The crowd roared as the song ended, and there pranced Trevor, just like he’d been years ago when the band started out, except that he was larger than life and had the women in the crowd eating out of his hand. A fine, masculine specimen onstage with jeans that were tight in all the right places. All the guys had changed so much since high school, since I’d seen them at their debut, way back when we were in high school. It made me feel old to think that that was now way back. Four and a half years felt like an eternity.
It was, actually, a lifetime.
Sam raked one of those beautiful hands through his auburn hair, and while I couldn’t see his eyes because of the bright lights onstage, and the shadows that added to the mystique of the set, I knew that those green-and-amber-flecked irises were still the same. He stood and the change in him made me gasp, scaring the waitress who had come by with my drink.
“You OK, hon?” she asked, bending down, making eye contact. Short, brown hair. Tight, wrinkled lips, like a smoker's. Kind, ocean-green eyes. She was as skinny as I was lush, and about my mother's age.I looked back at the stage, but Sam had turned away, was now guzzling from a bottle of water as Joe spoke animatedly to him. My God. What had been a lean, gawkish kind of high schooler body had filled out into a broad-shouldered, narrow-waisted form, the kind you find on fire fighters or tree specialists. Tall and powerful and muscled, yet he carried himself without aggression. As he turned, the waistband of his jeans slipped just enough to show a flash of skin between the bottom of his shirt and the denim, my eyes eating the grooved lines of his carved flesh.

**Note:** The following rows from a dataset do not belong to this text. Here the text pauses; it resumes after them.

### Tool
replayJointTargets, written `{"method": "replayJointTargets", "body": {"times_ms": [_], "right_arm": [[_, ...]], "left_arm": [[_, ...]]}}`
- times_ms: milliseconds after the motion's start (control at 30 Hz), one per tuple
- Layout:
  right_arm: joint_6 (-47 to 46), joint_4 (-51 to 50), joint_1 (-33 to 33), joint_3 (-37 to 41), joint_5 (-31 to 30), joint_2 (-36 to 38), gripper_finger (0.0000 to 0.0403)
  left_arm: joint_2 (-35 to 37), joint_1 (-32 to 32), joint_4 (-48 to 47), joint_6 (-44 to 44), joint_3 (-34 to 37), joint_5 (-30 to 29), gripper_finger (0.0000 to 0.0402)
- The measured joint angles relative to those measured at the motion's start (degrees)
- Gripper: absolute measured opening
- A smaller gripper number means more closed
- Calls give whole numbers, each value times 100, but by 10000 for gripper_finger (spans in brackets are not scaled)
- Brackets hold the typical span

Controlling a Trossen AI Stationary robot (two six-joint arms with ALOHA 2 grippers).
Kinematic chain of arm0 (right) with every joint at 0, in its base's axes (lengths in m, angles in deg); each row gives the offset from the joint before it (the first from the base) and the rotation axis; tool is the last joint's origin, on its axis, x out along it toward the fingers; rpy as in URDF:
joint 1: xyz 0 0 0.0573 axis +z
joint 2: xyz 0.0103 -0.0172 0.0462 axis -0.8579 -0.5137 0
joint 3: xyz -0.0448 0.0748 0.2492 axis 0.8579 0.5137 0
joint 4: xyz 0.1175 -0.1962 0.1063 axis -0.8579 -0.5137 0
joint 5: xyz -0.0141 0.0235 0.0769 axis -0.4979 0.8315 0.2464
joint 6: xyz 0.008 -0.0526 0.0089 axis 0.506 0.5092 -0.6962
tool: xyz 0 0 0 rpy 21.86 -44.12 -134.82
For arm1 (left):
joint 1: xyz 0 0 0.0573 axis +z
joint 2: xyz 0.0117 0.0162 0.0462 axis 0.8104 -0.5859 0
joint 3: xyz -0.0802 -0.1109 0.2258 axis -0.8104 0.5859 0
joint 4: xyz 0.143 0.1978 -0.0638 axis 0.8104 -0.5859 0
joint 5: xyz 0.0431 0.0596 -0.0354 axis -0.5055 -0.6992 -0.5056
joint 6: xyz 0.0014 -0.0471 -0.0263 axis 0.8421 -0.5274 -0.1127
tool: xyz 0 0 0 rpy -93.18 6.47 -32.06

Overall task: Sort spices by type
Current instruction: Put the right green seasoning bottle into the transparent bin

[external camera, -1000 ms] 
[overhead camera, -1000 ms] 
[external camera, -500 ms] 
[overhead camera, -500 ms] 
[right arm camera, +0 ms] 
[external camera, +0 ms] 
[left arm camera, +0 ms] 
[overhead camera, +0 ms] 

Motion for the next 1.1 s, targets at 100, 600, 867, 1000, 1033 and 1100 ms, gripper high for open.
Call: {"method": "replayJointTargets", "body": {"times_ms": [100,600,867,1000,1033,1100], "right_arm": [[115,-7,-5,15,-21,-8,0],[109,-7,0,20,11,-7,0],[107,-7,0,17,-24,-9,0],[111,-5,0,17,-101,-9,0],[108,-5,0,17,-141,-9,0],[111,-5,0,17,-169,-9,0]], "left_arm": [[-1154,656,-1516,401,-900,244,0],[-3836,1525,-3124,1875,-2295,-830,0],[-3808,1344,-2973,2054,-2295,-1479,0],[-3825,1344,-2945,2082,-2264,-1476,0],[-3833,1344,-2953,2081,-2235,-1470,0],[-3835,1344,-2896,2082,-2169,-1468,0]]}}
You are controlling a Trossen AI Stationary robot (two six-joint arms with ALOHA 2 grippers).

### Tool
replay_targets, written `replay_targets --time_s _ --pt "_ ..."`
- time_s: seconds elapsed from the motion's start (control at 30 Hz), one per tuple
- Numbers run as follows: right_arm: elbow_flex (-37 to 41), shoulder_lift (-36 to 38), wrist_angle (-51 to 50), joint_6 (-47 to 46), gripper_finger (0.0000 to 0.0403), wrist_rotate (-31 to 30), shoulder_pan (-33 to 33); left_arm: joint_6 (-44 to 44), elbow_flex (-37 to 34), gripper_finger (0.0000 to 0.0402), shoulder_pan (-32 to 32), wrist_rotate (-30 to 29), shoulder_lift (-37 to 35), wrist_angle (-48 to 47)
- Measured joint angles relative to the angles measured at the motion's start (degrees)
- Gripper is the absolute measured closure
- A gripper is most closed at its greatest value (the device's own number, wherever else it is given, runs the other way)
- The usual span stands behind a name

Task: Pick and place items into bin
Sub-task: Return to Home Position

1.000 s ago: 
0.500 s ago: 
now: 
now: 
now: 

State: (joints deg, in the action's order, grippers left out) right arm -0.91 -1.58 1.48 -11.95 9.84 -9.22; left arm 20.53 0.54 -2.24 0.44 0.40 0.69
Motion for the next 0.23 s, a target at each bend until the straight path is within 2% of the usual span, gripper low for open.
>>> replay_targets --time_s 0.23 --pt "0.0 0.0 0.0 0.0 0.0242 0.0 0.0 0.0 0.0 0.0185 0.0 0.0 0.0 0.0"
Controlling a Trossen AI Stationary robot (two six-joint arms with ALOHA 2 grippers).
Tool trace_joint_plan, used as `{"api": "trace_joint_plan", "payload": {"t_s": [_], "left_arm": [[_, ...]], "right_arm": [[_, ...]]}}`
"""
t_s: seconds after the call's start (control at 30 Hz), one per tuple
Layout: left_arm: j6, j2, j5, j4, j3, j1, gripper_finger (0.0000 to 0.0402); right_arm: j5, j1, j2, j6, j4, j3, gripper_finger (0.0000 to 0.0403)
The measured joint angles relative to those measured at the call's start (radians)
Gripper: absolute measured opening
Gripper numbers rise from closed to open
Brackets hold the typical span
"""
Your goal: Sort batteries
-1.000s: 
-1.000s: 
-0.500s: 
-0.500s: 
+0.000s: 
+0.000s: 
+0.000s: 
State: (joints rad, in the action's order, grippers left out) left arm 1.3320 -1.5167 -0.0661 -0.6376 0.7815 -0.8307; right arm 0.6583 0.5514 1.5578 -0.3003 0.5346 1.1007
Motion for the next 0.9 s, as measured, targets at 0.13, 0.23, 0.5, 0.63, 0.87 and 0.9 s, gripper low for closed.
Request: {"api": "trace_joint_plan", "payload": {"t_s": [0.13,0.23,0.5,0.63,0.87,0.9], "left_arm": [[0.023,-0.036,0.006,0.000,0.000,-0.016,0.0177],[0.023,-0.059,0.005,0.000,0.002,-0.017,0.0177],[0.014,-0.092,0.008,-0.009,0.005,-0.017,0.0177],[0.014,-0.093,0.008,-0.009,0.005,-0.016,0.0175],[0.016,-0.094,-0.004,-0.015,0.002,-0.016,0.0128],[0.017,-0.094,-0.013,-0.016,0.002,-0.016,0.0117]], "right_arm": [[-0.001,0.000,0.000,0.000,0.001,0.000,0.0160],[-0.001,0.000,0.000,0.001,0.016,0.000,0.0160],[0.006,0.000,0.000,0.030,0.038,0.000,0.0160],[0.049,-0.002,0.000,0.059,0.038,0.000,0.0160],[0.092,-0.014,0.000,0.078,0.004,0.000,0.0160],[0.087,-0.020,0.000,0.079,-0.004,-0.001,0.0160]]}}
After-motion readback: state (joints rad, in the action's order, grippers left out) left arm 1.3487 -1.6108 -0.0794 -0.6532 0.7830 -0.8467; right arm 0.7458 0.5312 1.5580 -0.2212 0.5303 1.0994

Words. I was supposed to have words. The waitress looked at me expectantly. “I’m fine, I just...they’re just so good.”
“You mean they’re just so hot,” she said in a conspirator’s voice, nudging me gently with her elbow. “You’re not the first one in this room to think about taking one of them home, hon,” she said, her heels click-clacking off as she delivered more drinks.
I laughed politely because that’s what you do, right? When someone makes a suggestion that taps into your inner world of fantasies and hopes and dreams, and says something that isn’t quite appropriate for public, casual talk.
And yet every word she said was true.